- Exercise aim: The lines below that include "stainless" are to be found and copied.

- Raw data:
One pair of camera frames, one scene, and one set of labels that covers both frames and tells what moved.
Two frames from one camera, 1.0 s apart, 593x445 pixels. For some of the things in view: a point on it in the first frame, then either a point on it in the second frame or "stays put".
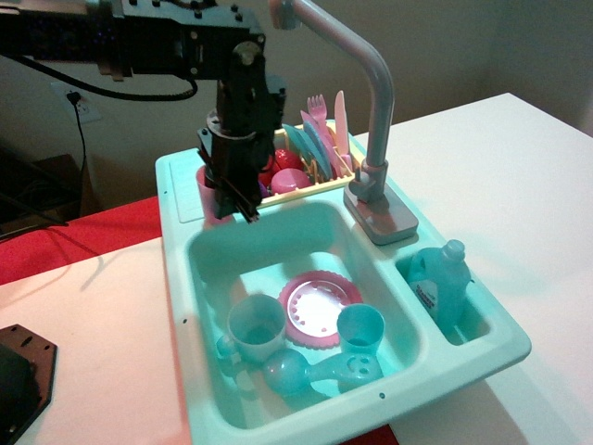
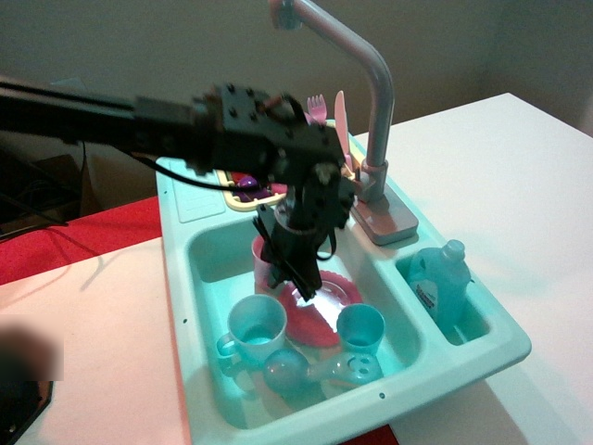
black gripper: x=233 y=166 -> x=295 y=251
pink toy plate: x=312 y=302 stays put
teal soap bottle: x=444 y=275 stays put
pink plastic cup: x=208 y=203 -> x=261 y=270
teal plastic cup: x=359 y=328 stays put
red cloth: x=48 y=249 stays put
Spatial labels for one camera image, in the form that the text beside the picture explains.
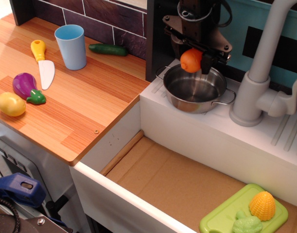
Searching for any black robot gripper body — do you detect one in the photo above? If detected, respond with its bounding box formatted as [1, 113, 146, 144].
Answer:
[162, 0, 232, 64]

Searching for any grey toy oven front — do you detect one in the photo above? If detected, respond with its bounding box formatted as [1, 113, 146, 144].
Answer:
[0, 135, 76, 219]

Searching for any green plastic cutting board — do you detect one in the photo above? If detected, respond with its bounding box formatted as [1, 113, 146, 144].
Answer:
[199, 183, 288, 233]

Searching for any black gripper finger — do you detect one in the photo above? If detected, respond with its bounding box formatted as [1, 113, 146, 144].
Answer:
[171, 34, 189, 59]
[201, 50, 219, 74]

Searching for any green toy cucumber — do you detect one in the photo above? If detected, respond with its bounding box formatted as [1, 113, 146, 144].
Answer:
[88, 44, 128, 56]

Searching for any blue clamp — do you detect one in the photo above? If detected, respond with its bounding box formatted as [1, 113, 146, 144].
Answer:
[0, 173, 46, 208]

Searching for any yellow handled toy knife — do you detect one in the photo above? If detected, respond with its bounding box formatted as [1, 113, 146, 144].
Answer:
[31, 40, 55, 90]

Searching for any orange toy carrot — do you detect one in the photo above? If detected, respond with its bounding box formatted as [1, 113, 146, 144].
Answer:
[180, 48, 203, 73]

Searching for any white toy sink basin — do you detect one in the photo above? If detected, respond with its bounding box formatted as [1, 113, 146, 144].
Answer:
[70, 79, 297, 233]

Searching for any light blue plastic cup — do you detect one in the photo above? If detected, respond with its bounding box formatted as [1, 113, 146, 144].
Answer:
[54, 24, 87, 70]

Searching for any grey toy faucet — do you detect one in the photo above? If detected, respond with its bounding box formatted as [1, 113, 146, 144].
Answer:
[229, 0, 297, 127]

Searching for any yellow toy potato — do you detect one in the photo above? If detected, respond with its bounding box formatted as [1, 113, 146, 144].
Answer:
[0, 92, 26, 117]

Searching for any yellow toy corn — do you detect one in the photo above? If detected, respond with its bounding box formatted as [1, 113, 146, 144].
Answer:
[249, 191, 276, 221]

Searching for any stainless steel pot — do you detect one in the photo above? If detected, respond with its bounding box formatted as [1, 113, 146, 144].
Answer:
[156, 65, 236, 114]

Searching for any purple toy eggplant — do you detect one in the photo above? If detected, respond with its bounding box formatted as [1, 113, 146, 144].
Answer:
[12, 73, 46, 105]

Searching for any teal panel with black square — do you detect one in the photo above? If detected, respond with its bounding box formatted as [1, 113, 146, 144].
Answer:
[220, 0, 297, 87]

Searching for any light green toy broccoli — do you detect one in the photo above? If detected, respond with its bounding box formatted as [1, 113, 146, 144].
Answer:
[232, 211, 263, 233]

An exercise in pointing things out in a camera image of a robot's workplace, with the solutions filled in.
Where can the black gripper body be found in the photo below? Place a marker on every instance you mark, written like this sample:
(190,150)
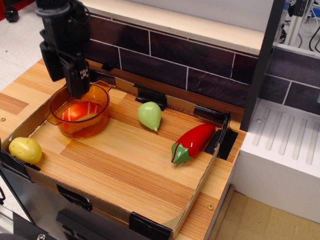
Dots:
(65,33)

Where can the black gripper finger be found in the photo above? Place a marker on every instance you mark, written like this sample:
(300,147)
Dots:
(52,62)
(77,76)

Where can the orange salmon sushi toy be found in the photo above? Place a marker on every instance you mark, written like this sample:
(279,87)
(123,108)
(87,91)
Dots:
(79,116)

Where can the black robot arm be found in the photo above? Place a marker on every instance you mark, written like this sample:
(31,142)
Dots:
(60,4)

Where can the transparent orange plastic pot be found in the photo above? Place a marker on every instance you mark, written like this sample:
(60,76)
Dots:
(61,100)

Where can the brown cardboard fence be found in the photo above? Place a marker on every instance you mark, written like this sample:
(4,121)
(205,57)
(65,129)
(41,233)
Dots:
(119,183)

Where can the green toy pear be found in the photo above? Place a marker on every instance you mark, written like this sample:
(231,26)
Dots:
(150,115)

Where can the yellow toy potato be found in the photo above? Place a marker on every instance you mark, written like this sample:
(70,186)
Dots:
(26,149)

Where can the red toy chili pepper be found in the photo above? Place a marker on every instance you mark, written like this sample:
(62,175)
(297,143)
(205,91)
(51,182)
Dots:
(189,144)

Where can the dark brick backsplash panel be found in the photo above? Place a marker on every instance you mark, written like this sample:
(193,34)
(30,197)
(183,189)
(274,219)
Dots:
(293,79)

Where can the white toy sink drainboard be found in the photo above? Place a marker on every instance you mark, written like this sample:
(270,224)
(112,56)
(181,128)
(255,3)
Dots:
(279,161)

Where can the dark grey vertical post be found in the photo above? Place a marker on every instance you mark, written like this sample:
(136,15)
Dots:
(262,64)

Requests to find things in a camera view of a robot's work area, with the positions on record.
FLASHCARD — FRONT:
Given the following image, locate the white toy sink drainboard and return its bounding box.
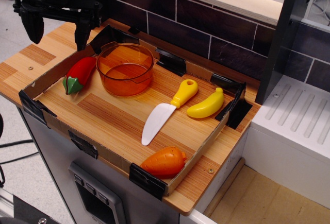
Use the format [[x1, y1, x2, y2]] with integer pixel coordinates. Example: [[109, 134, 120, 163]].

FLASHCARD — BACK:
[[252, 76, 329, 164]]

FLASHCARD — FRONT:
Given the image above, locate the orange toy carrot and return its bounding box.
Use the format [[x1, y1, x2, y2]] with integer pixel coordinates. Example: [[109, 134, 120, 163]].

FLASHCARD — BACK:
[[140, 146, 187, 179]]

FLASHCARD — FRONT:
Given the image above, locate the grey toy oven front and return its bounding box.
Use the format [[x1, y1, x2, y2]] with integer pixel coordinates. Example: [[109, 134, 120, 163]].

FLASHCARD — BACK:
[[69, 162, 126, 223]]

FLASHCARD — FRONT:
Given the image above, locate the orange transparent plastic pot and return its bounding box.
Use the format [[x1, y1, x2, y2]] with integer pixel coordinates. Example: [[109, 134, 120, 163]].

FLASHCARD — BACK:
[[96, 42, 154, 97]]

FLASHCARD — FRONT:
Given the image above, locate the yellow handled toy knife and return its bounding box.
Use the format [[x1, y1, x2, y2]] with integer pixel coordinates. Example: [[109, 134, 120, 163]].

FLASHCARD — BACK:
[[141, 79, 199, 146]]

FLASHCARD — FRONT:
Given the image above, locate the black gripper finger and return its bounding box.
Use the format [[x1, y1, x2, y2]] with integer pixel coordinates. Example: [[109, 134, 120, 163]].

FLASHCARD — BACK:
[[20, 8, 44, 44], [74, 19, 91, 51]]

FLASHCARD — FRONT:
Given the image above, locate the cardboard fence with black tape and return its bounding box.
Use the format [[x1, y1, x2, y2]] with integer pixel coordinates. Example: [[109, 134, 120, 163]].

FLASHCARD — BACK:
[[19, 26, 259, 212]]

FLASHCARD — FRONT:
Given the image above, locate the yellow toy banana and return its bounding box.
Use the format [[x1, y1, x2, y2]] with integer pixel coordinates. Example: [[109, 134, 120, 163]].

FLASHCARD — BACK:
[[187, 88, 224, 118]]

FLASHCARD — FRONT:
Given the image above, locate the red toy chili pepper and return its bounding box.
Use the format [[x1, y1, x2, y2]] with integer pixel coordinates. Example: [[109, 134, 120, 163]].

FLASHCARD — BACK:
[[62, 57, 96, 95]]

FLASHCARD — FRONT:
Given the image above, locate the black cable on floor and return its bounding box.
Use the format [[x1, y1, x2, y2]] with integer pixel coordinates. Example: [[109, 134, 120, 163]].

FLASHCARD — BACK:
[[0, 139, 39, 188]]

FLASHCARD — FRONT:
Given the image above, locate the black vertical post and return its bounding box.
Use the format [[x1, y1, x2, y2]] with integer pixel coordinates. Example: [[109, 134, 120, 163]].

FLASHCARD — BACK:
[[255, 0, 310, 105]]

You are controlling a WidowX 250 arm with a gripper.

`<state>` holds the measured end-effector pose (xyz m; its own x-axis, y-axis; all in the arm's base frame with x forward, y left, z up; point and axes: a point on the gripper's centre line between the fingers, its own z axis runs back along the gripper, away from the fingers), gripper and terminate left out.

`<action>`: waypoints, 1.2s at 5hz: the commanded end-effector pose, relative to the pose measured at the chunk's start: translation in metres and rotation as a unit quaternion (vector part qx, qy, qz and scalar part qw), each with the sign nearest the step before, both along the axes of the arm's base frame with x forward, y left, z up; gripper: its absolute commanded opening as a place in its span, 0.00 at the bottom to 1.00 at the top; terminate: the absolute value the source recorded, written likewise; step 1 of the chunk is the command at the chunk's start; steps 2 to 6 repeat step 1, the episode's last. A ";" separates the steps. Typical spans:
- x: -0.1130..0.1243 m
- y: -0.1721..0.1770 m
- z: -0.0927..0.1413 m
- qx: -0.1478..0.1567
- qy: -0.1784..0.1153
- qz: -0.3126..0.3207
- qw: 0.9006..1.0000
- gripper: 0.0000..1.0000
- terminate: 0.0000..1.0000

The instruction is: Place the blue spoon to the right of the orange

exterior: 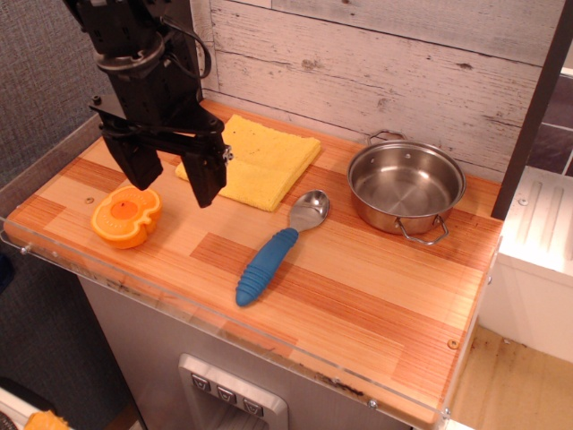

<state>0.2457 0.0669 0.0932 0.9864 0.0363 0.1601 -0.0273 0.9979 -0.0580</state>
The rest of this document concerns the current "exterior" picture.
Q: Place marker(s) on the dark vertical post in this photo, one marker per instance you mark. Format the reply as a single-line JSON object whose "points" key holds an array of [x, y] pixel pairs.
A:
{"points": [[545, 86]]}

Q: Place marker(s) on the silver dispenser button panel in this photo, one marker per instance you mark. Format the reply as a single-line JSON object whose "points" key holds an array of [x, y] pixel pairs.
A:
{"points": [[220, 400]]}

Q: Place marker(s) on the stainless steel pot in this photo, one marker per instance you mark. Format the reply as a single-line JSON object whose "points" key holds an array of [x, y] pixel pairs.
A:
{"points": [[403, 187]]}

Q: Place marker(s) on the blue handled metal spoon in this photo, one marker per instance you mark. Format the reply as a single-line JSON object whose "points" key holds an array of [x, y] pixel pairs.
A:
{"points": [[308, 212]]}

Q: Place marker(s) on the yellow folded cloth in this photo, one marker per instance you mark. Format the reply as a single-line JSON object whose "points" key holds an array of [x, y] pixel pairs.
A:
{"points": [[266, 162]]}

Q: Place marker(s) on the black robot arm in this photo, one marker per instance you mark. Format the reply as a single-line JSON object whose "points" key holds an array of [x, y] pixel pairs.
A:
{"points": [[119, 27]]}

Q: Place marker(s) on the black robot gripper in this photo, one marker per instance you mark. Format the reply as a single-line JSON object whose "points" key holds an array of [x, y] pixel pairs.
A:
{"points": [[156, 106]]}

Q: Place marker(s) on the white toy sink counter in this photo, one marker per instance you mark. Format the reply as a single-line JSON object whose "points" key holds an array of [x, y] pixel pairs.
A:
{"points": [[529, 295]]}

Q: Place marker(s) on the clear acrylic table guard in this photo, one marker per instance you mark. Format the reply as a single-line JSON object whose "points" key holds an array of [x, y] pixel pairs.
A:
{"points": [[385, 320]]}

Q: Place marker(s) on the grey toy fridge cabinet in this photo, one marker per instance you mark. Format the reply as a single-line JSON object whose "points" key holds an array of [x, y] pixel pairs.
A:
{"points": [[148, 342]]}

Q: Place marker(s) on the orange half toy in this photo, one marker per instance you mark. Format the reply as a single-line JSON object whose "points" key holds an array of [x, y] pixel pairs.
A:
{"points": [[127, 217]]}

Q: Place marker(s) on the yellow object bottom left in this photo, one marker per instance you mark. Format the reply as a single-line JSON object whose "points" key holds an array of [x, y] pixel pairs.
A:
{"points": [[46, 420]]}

- Solution for this exercise:
Searching for any stainless steel pot — do you detect one in the photo above? If detected, respond with its bounding box formatted as [1, 113, 146, 144].
Q: Place marker(s) on the stainless steel pot in this photo, one marker per instance you mark. Format the reply as a single-line JSON object whose "points" key holds an array of [x, y] pixel pairs.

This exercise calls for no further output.